Again the most important factor is the relative number of funder to
institutional policies. By definition a pan-European policy is likely
to be cross-institutional and therefore counted predominantly as funder
policies. All Irish policies to date are funder-based.
What preservation are repositories
doing?
It is important to repeat that what was measured is simple reference to
preservation in policies, by the presence of a stem term preserv-. This
is far from doing preservation, or even a commitment to preservation.
Rather it's an ideal, an idea or a principle. On inspection it can be
seen that some policies are merely referring to other examples of
preservation policies. For funder policies the reference typically
concerns a requirement rather than a practice, or pointers to an
exemplar (e.g. "Suitable repositories should make provision for
long-term preservation", "PubMed central seeks to preserve
and maintain unrestricted access"). One institutional repository
provides a paragraph on the concept of trusted repositories, but at no
point refers to that repository.
Conclusions
The opening thesis, that preservation policy is more likely to be found
for repositories with OA mandates, is not strongly supported. Just 28%
of all policies posted on ROARMAP make any reference to preservation. A
quarter of policies on ROARMAP have no official link to an official
site and make no provision for preservation in summary form.

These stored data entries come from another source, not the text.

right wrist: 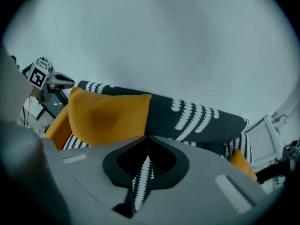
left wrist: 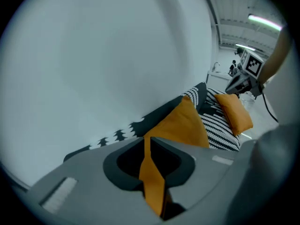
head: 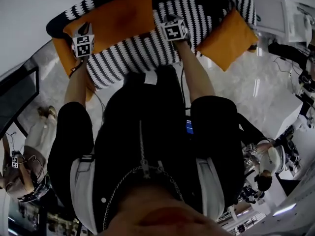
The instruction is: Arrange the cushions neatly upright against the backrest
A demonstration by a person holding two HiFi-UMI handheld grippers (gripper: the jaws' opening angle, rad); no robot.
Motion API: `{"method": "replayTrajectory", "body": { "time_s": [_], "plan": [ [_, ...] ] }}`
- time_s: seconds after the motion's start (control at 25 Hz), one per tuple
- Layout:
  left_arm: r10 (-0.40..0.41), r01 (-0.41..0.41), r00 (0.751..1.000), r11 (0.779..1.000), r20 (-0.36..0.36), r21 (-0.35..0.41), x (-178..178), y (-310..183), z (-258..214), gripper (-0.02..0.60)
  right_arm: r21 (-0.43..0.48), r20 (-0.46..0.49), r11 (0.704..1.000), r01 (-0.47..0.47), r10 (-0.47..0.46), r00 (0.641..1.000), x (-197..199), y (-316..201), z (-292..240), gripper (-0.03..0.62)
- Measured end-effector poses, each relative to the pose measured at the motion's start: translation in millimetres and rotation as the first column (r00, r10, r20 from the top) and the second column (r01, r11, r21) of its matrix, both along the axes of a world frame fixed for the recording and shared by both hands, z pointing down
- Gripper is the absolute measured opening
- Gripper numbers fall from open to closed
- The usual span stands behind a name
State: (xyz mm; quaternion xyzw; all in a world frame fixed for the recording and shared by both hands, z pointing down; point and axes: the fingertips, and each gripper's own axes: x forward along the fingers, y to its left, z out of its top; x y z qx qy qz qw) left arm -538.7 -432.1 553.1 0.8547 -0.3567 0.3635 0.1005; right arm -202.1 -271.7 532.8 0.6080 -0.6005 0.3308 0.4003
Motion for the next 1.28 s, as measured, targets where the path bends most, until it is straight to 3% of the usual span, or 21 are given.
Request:
{"method": "replayTrajectory", "body": {
  "time_s": [0.2,0.44,0.72,0.92,1.08,1.16,1.28],
  "plan": [
    [0.145,-0.145,0.989,0.989,-0.013,0.025,103.0,33.0,-21.3,0.052,-0.024,-0.032,0.990,-0.140,0.139,0.990,79.6,68.9,2.7,0.005],
    [0.253,-0.252,0.967,0.967,-0.027,0.040,235.8,79.0,-35.0,0.052,-0.001,-0.002,0.966,-0.257,0.257,0.966,180.3,126.4,10.6,0.005],
    [0.367,-0.366,0.930,0.929,-0.015,0.054,394.1,121.5,-41.7,0.052,0.054,0.027,0.964,-0.259,0.258,0.966,274.7,159.5,23.6,0.005],
    [0.490,-0.488,0.872,0.871,-0.013,0.058,524.4,156.5,-41.1,0.052,0.065,0.055,0.949,-0.310,0.306,0.950,353.5,198.4,25.6,0.005],
    [0.575,-0.574,0.818,0.818,-0.021,0.033,620.8,191.5,-42.0,0.052,0.038,0.018,0.940,-0.338,0.338,0.941,414.1,249.1,33.6,0.005],
    [0.627,-0.626,0.779,0.779,-0.020,0.019,665.5,208.7,-48.2,0.052,0.039,0.015,0.916,-0.400,0.400,0.917,443.6,269.3,36.6,0.005],
    [0.712,-0.712,0.702,0.702,-0.024,0.021,732.2,240.1,-47.5,0.052,0.059,0.010,0.867,-0.495,0.495,0.869,489.7,300.1,34.9,0.005]
  ]
}}
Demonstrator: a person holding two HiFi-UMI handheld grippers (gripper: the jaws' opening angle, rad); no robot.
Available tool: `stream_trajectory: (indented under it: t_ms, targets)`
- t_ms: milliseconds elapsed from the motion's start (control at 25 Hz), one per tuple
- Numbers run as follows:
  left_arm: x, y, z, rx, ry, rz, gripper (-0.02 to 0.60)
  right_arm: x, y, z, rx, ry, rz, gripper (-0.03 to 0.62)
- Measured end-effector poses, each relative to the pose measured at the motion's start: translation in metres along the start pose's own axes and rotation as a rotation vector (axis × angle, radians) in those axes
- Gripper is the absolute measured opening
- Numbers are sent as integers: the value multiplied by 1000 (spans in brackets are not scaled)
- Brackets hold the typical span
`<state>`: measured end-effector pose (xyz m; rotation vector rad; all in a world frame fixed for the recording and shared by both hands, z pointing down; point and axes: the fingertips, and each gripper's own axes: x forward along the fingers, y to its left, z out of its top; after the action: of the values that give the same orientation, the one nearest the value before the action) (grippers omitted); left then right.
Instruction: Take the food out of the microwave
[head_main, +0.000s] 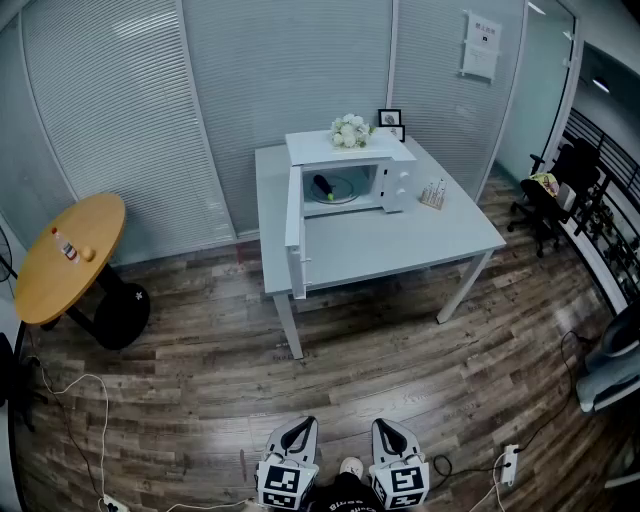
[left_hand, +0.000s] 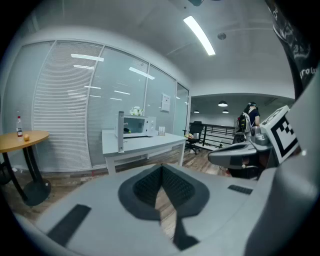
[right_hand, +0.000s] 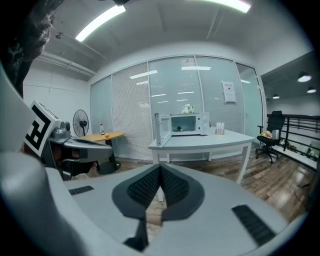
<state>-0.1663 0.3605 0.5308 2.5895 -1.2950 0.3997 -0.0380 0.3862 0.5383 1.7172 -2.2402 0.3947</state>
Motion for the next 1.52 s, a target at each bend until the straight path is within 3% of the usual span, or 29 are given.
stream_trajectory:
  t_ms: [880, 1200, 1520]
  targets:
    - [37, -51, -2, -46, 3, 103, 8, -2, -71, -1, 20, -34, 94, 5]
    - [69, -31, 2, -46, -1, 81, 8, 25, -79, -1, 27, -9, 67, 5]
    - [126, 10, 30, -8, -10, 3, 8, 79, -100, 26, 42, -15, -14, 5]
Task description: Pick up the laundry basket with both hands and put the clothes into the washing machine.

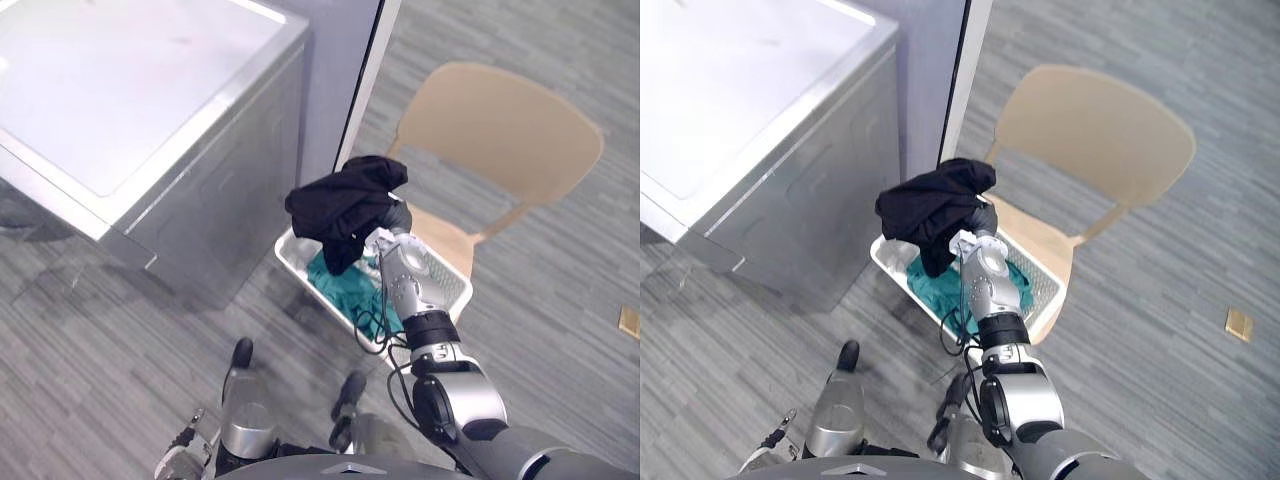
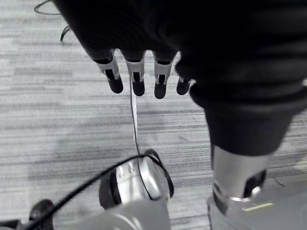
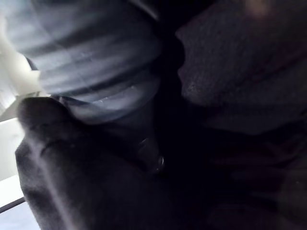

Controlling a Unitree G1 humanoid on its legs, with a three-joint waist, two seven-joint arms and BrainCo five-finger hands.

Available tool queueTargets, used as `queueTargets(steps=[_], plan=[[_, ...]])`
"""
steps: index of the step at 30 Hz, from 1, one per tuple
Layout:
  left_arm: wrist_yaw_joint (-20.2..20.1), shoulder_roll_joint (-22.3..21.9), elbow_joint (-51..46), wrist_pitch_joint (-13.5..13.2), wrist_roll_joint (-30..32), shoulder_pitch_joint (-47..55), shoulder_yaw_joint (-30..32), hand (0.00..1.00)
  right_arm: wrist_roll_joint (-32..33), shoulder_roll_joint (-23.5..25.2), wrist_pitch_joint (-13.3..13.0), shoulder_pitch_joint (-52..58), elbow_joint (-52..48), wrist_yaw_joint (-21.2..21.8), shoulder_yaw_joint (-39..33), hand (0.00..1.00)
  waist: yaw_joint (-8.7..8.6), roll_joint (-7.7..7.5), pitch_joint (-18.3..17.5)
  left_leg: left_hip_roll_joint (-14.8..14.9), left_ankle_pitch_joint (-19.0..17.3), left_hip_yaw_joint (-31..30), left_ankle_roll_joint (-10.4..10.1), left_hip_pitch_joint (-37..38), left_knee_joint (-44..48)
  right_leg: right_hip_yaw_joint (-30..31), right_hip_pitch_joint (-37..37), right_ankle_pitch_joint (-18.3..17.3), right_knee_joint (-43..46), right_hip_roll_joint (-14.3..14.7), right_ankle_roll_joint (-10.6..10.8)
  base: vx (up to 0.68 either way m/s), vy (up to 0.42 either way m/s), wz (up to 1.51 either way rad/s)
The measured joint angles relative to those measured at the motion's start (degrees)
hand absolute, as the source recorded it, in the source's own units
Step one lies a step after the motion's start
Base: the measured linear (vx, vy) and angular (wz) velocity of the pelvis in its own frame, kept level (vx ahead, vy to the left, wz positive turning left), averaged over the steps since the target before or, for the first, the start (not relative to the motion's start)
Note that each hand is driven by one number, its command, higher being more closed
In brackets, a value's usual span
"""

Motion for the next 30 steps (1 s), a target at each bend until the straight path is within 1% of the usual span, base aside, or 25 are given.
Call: queueTargets(steps=[2,4,5,7,9,10,11,12,15,16,18,19,20,22,24,25,26,27,28,29,30], plan=[[0.23,-0.21,-1.32,-0.01,-0.46,0.02,4.53,0.00,0.00,0.00,0.41,0.26,-0.10,0.42,-0.04,1.00,-0.26,0.35,-2.46,-0.19,0.62,0.14,0.15,2.33,-1.65,0.00,1.63,-0.17,-0.01,-0.27,0.18,0.14,0.042,0.09],[1.23,-0.60,-4.47,-0.12,-1.79,0.05,9.68,0.00,0.00,-0.24,0.61,1.90,-2.48,1.50,-0.13,1.00,-0.05,0.35,-5.16,-0.64,0.87,0.15,0.27,3.52,-2.56,0.04,2.81,-0.70,-0.02,-0.48,0.57,0.08,0.040,0.14],[1.47,-0.78,-5.74,-0.18,-2.33,0.04,11.40,0.00,0.02,-0.21,0.61,2.45,-3.50,1.90,-0.12,1.00,-0.05,0.40,-5.61,-0.85,0.87,0.15,0.27,3.82,-2.59,0.03,3.26,-0.94,-0.02,-0.62,0.73,0.03,0.030,0.14],[2.86,-1.99,-14.03,-0.26,-3.94,0.20,19.29,0.00,0.46,0.14,0.70,4.34,-6.16,2.96,0.02,1.00,0.46,0.65,-7.97,-1.23,0.64,0.45,0.76,5.34,-3.59,0.08,4.33,-1.68,-0.01,-1.39,0.90,0.00,0.038,0.05],[4.12,-2.26,-20.97,-0.64,-4.43,0.69,23.31,0.00,1.47,0.80,0.70,5.81,-7.25,3.96,0.11,1.00,0.44,1.13,-9.52,-1.28,0.37,0.91,1.15,6.14,-4.09,0.14,5.01,-1.96,-0.02,-1.52,1.17,0.00,0.016,0.00],[5.70,-2.25,-26.62,-1.14,-4.45,0.41,25.84,0.00,1.62,1.00,0.75,7.18,-8.14,4.16,0.39,1.00,0.37,1.67,-10.42,-1.26,0.35,1.82,1.23,7.03,-4.37,0.27,5.75,-2.33,-0.02,-1.55,1.49,0.00,0.000,0.00],[7.27,-2.23,-33.07,-1.73,-4.43,0.45,28.31,0.00,1.72,1.05,0.79,9.17,-9.39,4.28,0.51,1.00,0.44,2.65,-11.90,-1.21,0.35,2.81,1.25,7.01,-4.37,0.29,5.73,-2.57,0.00,-1.63,1.59,0.00,0.000,0.00],[8.03,-2.23,-36.58,-2.02,-4.42,0.43,29.38,0.00,1.86,1.05,0.80,9.59,-9.45,4.32,0.56,1.00,0.35,2.46,-12.80,-1.15,0.36,3.44,1.26,7.07,-4.33,0.35,5.78,-2.74,-0.01,-1.72,1.71,0.00,0.000,0.00],[12.40,-1.81,-54.55,-3.26,-3.65,-0.52,31.74,0.00,2.09,0.84,0.89,11.97,-12.11,4.42,0.93,1.00,0.40,4.27,-14.66,-1.20,0.46,4.10,1.32,7.24,-4.32,0.74,5.68,-2.75,0.18,-1.92,1.74,-0.01,0.024,-0.04],[13.24,-1.76,-57.51,-3.50,-2.98,-1.00,31.87,0.00,2.09,0.71,0.93,12.36,-12.59,4.41,1.12,1.00,0.42,4.59,-14.89,-1.20,0.49,4.17,1.31,7.30,-4.32,0.79,5.68,-2.74,0.23,-1.93,1.73,0.00,0.000,0.00],[16.88,-1.31,-67.05,-4.08,0.27,-3.19,31.81,0.00,2.09,0.05,1.19,13.40,-13.83,4.65,2.40,1.00,0.30,5.79,-15.82,-1.20,0.57,4.22,1.25,7.38,-4.35,0.78,5.67,-2.73,0.54,-2.01,1.73,0.00,0.000,0.00],[17.56,-1.01,-68.79,-4.27,0.45,-3.82,31.56,0.00,2.09,0.00,1.23,13.39,-13.84,4.66,2.75,1.00,0.27,6.01,-15.99,-1.19,0.57,4.22,1.24,7.38,-4.36,0.78,5.66,-2.73,0.54,-2.01,1.73,0.00,0.000,0.00],[19.37,-0.25,-71.48,-4.38,2.48,-4.78,29.98,0.00,2.09,-0.12,1.71,13.46,-14.36,4.75,2.87,1.00,0.22,6.35,-16.23,-1.19,0.62,4.22,1.17,7.38,-4.42,0.76,5.66,-2.73,0.55,-2.01,1.73,0.00,0.000,0.00],[20.90,1.42,-74.08,-4.45,4.52,-5.77,26.82,0.00,2.09,-0.12,2.21,13.95,-16.26,4.77,3.24,1.00,0.18,6.59,-16.41,-1.17,0.67,4.22,1.14,7.37,-4.49,0.68,5.67,-2.73,0.57,-2.00,1.73,0.00,0.000,0.00],[21.21,4.17,-77.25,-4.45,6.76,-5.86,19.56,0.00,2.13,-0.25,2.28,14.10,-18.55,4.82,5.12,1.00,-0.14,6.43,-16.51,-1.17,0.70,4.28,1.14,7.37,-4.56,0.74,5.59,-2.73,0.64,-2.02,1.73,0.00,0.000,0.00],[21.13,4.80,-78.09,-4.45,7.10,-5.87,17.06,0.00,2.14,-0.24,2.29,14.14,-19.05,4.84,5.61,1.00,-0.21,6.35,-16.56,-1.17,0.70,4.30,1.14,7.39,-4.56,0.77,5.58,-2.73,0.68,-2.03,1.72,0.00,0.000,0.00],[20.16,5.90,-79.74,-4.46,7.56,-5.87,11.51,0.00,2.20,-0.21,2.29,14.23,-20.26,4.93,6.87,1.00,-0.32,6.27,-16.61,-1.19,0.75,4.42,1.14,7.51,-4.62,0.91,5.50,-2.73,0.84,-2.07,1.72,-0.02,0.021,-0.05],[18.34,6.76,-80.88,-4.48,7.61,-5.87,5.50,0.00,2.29,-0.09,2.28,14.22,-20.99,5.23,8.18,1.00,-0.53,6.26,-16.61,-1.27,0.84,4.66,1.19,7.87,-4.86,1.13,5.50,-2.74,0.99,-2.18,1.72,-0.02,0.023,-0.08],[16.86,7.42,-81.10,-4.51,7.63,-5.87,0.77,0.00,2.40,-0.09,2.29,14.26,-21.52,5.36,9.25,1.00,-0.84,6.28,-16.62,-1.37,1.06,4.94,1.30,8.36,-5.46,1.35,5.52,-2.76,1.09,-2.31,1.74,-0.02,0.021,-0.07],[15.71,7.89,-81.06,-4.51,7.63,-5.87,-2.26,0.00,2.78,-0.07,2.32,14.30,-22.07,5.45,9.81,1.00,-1.22,6.28,-16.63,-1.45,1.20,4.98,1.34,8.47,-5.71,1.38,5.50,-2.77,1.15,-2.39,1.75,-0.03,0.018,-0.05],[14.05,8.30,-81.01,-4.51,7.63,-5.88,-6.81,0.00,3.36,-0.03,2.31,14.29,-22.92,5.65,11.04,1.00,-1.81,6.22,-16.65,-1.58,1.47,5.10,1.45,8.54,-6.10,1.48,5.27,-2.77,1.27,-2.53,1.76,-0.03,0.025,-0.07]])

Currently the most important factor determining if an OA mandate policy
makes reference to preservation is whether it originates from a
research funder or an institution, as the former are 2.4 times more
likely to seek provision for preservation in return for the requirement
to deposit papers.
The intent of OA mandates is to promote access, not preservation. There
might be an expectation that such a demand for the deposit of content
should be reciprocated by the mandater. The mandate takes the form 'you
are required to deposit' or 'we encourage you to deposit', but then
what? Again, this could take many forms, not just preservation. There
is a suggestion, however, in the low incidence of references to
preservation, especially by institutions, that mandates are currently
one-way. The most effective mandates will be those that can show they
offer something positive in return to depositors.